- Jonah Heston
- First appearance: 1101 – Reptilicus
- Created by: Joel Hodgson
- Portrayed by: Jonah Ray

In-universe information
- Species: Human
- Gender: Male

= Jonah Heston =

Jonah Heston is a fictional character featured in the renewal of the American science fiction comedy television series Mystery Science Theater 3000 (MST3K). He is portrayed by actor/comedian Jonah Ray.

==Overview==

Jonah's first episode explains his backstory: Formerly an ore transporter and inventor for Gizmonic Institute, Jonah was tricked into believing that a moon station was experiencing an emergency: He landed his transport spaceship on-site, and was captured by Kinga Forrester and her assistant Max, respective children of primary villains in the previous iteration of the show, Dr. Clayton Forrester and TV's Frank. Jonah was immediately transported onto the Satellite of Love in order to renew the Forrester experiment: Subjected to watching terrible movies which may drive him crazy. On the Satellite, he found the 'Bots Tom Servo, Crow T. Robot, Gypsy, and Cambot, who assist him in keeping his sanity and getting through the movies.

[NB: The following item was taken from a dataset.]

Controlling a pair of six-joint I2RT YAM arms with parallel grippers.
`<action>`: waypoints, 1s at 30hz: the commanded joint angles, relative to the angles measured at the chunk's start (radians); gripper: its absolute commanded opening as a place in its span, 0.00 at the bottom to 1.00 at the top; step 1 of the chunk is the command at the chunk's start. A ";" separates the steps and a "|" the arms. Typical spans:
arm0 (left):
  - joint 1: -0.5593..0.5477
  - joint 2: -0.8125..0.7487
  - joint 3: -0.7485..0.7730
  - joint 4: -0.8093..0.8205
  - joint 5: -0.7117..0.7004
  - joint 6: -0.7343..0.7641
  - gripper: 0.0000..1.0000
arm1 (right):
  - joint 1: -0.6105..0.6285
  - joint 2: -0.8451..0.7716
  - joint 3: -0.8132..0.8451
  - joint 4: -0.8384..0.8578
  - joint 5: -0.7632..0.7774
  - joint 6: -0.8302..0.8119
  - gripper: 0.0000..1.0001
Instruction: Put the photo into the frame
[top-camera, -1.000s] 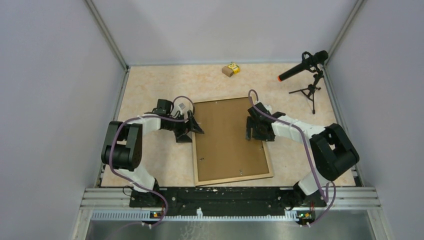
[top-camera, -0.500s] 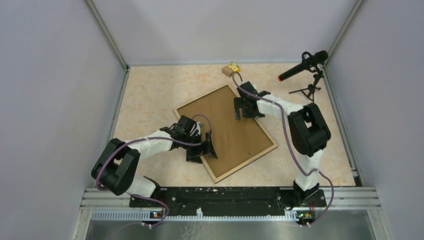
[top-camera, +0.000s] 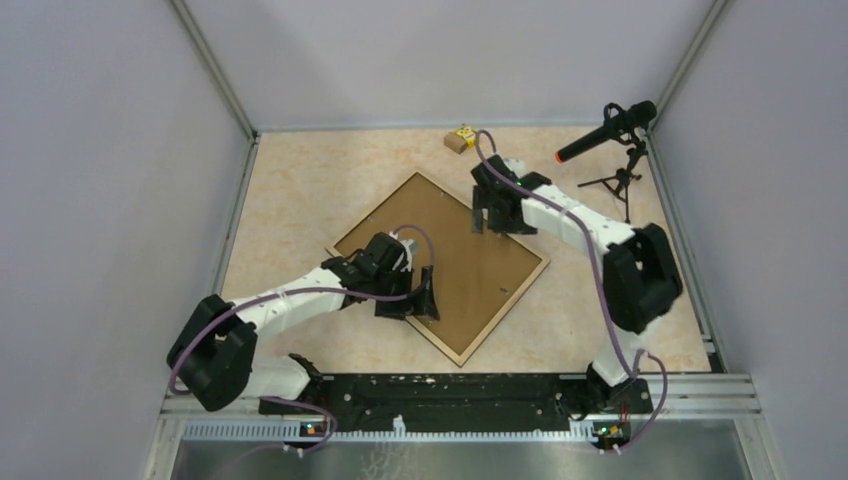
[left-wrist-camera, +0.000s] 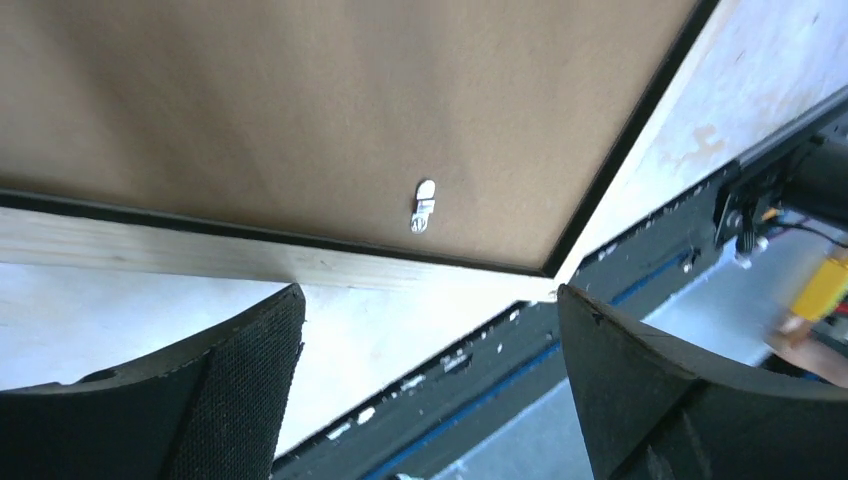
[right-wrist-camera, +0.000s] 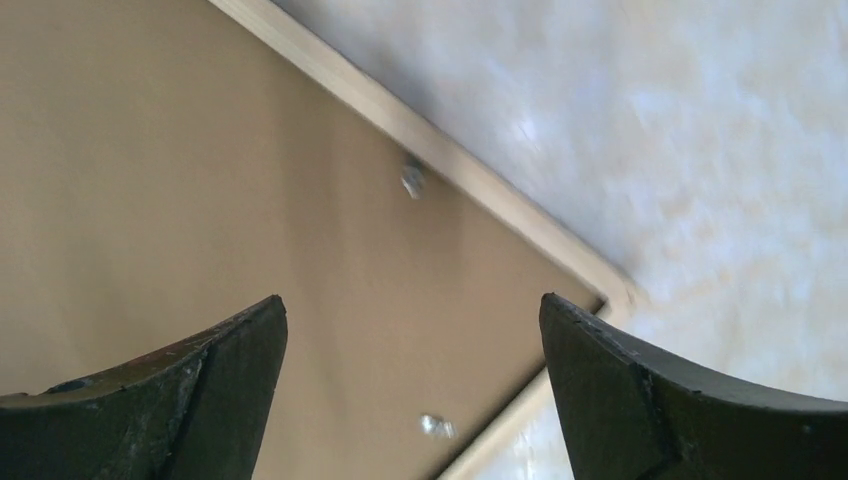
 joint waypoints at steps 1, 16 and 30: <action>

Jonah has been the host from 2017 to 2018, for Seasons 11 and 12, has brought a return of the "Invention exchange," where he and his tormentors would come up with whimsical inventions, a common feature when Joel Robinson was the test subject from the beginning of the series until he escaped with the help of the ’Bots.

In Mystery Science Theater 3000: The Comic, Jonah and the Bots are transported into bad comics thanks to Kinga's new invention the Bubbulat-R. After Servo was transported into Johnny Jason, Teen Reporter, Jonah and Crow were transported into Black Cat, fighting alongside Linda Turner/Black Cat, whom Jonah has a romantic interest in. But then, Jonah starts to lose his movie riffing self confidence when Crow went into Horrific after a motorcycle crash and becomes a monster based on the Crypt-Keeper, the "Crow Keeper" thanks to four-color fever. Realizing how much he needs the Bots, Jonah and the other Bots desperately tries to riff themselves out of separate comics so they can save Crow and stop Kinga Forrester's plan in conquering comic-media. Part of this plan is ad sponsorship by Totino's Pizza Rolls. This campaign interferes with the events, characters and continuity of the comic books.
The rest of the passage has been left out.